Помню, как душа тянулась к Богу — как бы пафосно это ни звучало. А взамен нам подсовывали книжки атеистов с их нелепыми «разоблачениями». Читал, а внутри все сопротивлялось. Почему? Сам не знаю. Откуда бралось чувство, что рассуждения Лео Таксиля — ложь? Но где можно было взять Евангелие и прочесть? Увы… И вот, копаясь в мусорной литературе, я постепенно научился воспринимать советское «хорошо» как «плохо», и с этим инструментом сразу легче стало разбирать завалы хитроумных «просветителей». Читая какой-нибудь атеистический рассказ, я бережно собирал крупицы правды. Как отличал?

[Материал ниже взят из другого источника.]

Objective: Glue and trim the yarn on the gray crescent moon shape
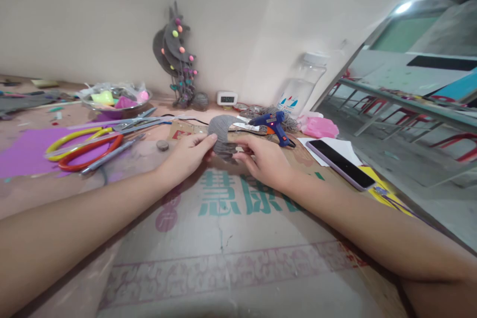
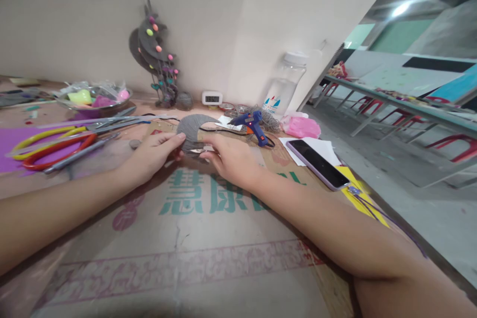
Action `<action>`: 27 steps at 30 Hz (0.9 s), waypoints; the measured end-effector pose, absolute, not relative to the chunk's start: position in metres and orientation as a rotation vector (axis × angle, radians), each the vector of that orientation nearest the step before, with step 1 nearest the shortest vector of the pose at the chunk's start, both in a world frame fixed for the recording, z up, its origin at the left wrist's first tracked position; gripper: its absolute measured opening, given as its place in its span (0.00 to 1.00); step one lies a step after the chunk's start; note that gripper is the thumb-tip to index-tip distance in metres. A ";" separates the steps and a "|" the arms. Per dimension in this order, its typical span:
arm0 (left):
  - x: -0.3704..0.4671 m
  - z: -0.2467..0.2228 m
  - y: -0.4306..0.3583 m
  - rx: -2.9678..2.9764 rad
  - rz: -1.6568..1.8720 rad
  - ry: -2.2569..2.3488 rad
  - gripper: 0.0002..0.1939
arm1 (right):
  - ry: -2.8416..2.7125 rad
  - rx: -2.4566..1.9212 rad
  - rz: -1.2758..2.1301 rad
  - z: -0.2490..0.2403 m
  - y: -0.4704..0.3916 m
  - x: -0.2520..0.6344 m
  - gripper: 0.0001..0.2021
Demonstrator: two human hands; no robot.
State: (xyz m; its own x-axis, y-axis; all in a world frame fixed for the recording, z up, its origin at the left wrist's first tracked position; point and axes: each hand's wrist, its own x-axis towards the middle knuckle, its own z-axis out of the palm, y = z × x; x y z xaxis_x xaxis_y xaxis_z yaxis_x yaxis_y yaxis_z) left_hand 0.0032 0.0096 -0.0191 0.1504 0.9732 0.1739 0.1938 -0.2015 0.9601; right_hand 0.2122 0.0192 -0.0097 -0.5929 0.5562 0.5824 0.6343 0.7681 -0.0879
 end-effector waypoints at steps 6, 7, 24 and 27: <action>0.004 -0.021 0.010 1.490 1.140 1.116 0.20 | -2.189 -1.032 0.276 -0.012 0.022 0.209 0.13; 0.005 -0.021 0.010 1.494 1.132 1.106 0.20 | -2.196 -1.038 0.332 -0.013 0.023 0.208 0.10; 0.008 -0.011 0.003 1.776 1.002 1.118 0.14 | -2.098 -1.070 0.438 -0.009 0.023 0.206 0.08; 0.008 -0.012 0.003 1.715 1.007 1.117 0.11 | -2.084 -1.077 0.436 -0.009 0.023 0.206 0.08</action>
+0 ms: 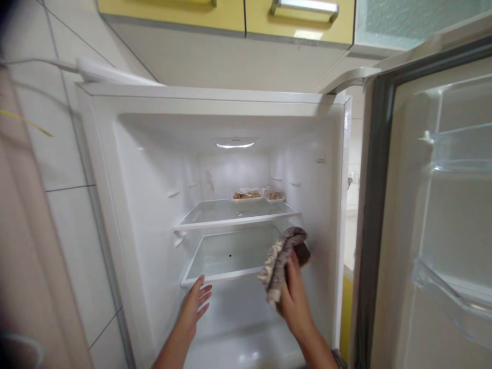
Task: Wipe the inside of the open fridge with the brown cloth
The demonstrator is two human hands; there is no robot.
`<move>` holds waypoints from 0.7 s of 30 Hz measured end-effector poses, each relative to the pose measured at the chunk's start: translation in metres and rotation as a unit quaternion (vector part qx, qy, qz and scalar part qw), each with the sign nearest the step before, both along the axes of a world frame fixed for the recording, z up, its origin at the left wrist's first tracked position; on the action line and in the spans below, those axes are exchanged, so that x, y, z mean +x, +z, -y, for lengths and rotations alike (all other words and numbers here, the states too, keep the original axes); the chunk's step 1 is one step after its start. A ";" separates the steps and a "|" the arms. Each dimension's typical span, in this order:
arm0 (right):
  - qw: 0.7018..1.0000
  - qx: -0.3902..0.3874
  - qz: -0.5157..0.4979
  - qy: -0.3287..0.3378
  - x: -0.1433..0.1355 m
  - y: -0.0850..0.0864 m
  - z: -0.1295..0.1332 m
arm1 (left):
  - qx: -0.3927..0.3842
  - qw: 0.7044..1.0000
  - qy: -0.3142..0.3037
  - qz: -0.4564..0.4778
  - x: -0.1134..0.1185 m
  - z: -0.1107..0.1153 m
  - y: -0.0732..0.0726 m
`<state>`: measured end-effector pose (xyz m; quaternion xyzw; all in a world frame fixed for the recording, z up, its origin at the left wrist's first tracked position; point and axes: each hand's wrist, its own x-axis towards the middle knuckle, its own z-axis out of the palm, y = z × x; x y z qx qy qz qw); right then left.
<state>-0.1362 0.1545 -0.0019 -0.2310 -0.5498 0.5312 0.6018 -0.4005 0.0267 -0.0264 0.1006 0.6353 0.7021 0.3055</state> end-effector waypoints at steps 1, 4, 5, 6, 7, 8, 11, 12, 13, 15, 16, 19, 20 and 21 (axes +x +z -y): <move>0.997 0.046 0.062 -0.014 -0.014 0.006 -0.004 | 0.001 1.000 -0.001 0.000 0.000 0.000 0.000; 0.885 0.204 0.410 -0.089 -0.052 0.011 -0.014 | 0.006 1.000 -0.001 -0.003 0.002 0.000 0.000; 0.834 0.227 0.493 -0.101 -0.061 0.011 -0.016 | 0.007 1.000 -0.001 -0.001 0.002 0.000 0.000; 0.799 0.234 0.545 -0.103 -0.068 0.012 -0.018 | 0.008 1.000 -0.003 0.004 0.003 0.000 0.000; 0.774 0.237 0.578 -0.101 -0.074 0.012 -0.019 | 0.009 1.000 -0.007 0.010 0.003 0.000 0.000; 0.758 0.238 0.600 -0.096 -0.077 0.014 -0.021 | 0.010 1.000 -0.011 0.018 0.004 -0.001 0.000; 0.735 0.240 0.631 -0.065 -0.085 0.024 -0.022 | 0.018 0.999 -0.016 0.035 0.005 -0.004 -0.001; 0.733 0.239 0.635 -0.054 -0.088 0.028 -0.022 | 0.021 0.999 -0.009 0.040 0.006 -0.006 -0.001; 0.731 0.238 0.638 -0.043 -0.093 0.032 -0.021 | 0.027 0.999 0.001 0.045 0.006 -0.008 -0.002; 0.731 0.238 0.640 -0.018 -0.104 0.039 -0.018 | 0.048 0.997 0.017 0.056 0.008 -0.013 -0.004; 0.730 0.240 0.640 -0.003 -0.112 0.041 -0.016 | 0.060 0.996 0.024 0.061 0.009 -0.015 -0.006; 0.724 0.259 0.636 0.056 -0.137 0.049 -0.009 | 0.088 0.994 0.034 0.057 0.013 -0.021 -0.011; 0.722 0.270 0.632 0.079 -0.147 0.052 -0.007 | 0.095 0.994 0.035 0.048 0.013 -0.023 -0.014; 0.721 0.281 0.626 0.102 -0.157 0.054 -0.005 | 0.102 0.993 0.036 0.035 0.013 -0.025 -0.017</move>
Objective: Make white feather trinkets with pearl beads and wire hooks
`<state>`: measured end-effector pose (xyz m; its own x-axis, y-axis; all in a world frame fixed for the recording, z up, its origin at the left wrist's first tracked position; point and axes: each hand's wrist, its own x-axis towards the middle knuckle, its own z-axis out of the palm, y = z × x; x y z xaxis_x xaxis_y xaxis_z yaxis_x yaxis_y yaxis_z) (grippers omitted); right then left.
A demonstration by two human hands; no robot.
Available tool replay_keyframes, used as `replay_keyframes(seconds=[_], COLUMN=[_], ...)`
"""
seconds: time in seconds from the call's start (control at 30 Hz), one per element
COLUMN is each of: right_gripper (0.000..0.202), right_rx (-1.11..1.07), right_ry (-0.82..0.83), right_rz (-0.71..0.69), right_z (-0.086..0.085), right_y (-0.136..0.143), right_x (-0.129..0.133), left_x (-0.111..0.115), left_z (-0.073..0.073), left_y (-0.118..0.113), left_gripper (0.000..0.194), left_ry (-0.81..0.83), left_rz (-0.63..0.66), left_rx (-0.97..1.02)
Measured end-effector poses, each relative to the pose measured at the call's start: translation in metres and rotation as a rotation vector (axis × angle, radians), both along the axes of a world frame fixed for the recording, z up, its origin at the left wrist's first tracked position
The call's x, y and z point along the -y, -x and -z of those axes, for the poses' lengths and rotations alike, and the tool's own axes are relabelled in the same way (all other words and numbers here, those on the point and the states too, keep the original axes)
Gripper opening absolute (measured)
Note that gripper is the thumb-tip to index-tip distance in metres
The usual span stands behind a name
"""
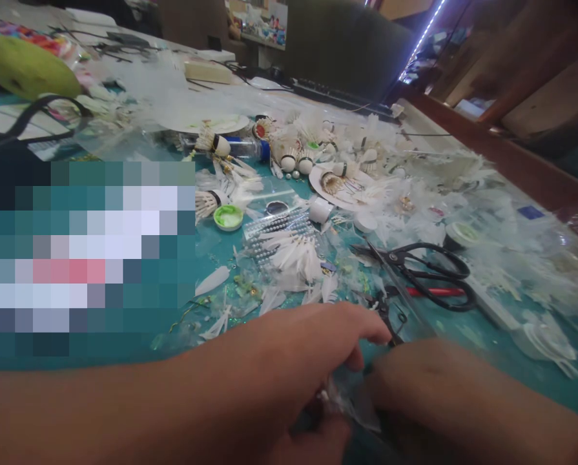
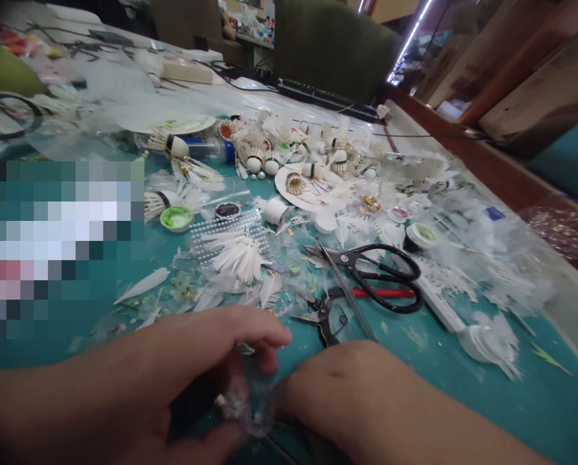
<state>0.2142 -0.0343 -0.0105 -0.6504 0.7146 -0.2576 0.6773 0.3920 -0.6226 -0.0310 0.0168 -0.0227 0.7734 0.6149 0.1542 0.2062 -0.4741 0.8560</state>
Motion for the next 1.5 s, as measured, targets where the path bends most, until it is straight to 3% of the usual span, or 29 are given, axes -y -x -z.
replay_keyframes(seconds=[0.27,0.6,0.87,1.13,1.5], right_gripper=[0.014,0.018,0.028,0.023,0.015], right_rx=[-0.029,-0.02,0.011,0.023,0.026], right_ry=[-0.122,-0.041,0.052,0.035,0.026], right_rz=[0.019,0.023,0.019,0.0,-0.036], right_z=[-0.002,-0.004,0.001,0.005,-0.003], right_y=[0.007,0.01,0.006,0.007,0.012], right_x=[-0.002,-0.002,-0.002,-0.006,-0.005], left_x=[0.001,-0.003,-0.001,-0.001,-0.005], left_z=[0.002,-0.002,-0.005,-0.011,-0.005], left_y=[0.0,-0.006,-0.005,-0.004,-0.004], left_gripper=[0.06,0.045,0.05,0.04,0.04], left_ry=[-0.041,-0.028,-0.033,0.027,0.001], left_rz=[0.012,0.076,0.079,0.091,0.199], left_rx=[-0.004,-0.011,-0.09,-0.18,-0.213])
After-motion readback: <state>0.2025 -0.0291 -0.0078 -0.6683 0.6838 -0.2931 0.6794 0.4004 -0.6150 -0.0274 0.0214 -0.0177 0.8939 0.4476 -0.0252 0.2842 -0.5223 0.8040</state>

Да очень просто! Если ругают — значит, хорошо, если хвалят — значит, плохо. Так было и с апокрифами, которые можно было взять в библиотеке, так было и с прочей «разоблачительной» стряпней. И ценны в этой помойке были те жемчужины, которые я так старательно отыскивал — прямые цитаты из Евангелия! Вырывал страницы, переписывал отрывки и собрал клад. Сокровище!
Этот ключ работает до сих пор. Изменились персонажи, изменились речевки и декорации, но не изменился камертон. И я по-прежнему, как и в детстве, проверяю: ведет ли эта дорога к храму? А может быть, «хорошо» на самом деле — «плохо»?
Георгий Росов
15 августа 2019
Сайт «Ветрово»
Можно как угодно ответить на вопрос «Что такое хорошо и что такое плохо?», когда нет точки отсчёта — Бога. Акценты могут смещаться бесконечно. Что мы и наблюдаем постоянно не только в литературе, но и в работе многочисленных культурных, общественных, политических деятелей. Более странно, когда «хорошо» и «плохо» меняются местами у верующих людей — например, при той же оценке советского прошлого.
Как метко выразился о.Роман- не советского прошлого, а советского плена!Было монгольское иго, был плен польский при Лжедмитрии, был плен французский при Наполеоне, и турецкий, и немецкий при Гитлере, ну как советские люди эти планы себе представляют, так же точно нужно представить и советский плен, который ещё не сброшен русским народом полностью!Но я этого ему( народу) желаю от всей души!
Плен — это не только внешние обстоятельства, но и внутреннее состояние. Как написал отец Роман в другом стихотворении, «О, кто бы нас от нас самих избавил!». Но это по силам только Богу.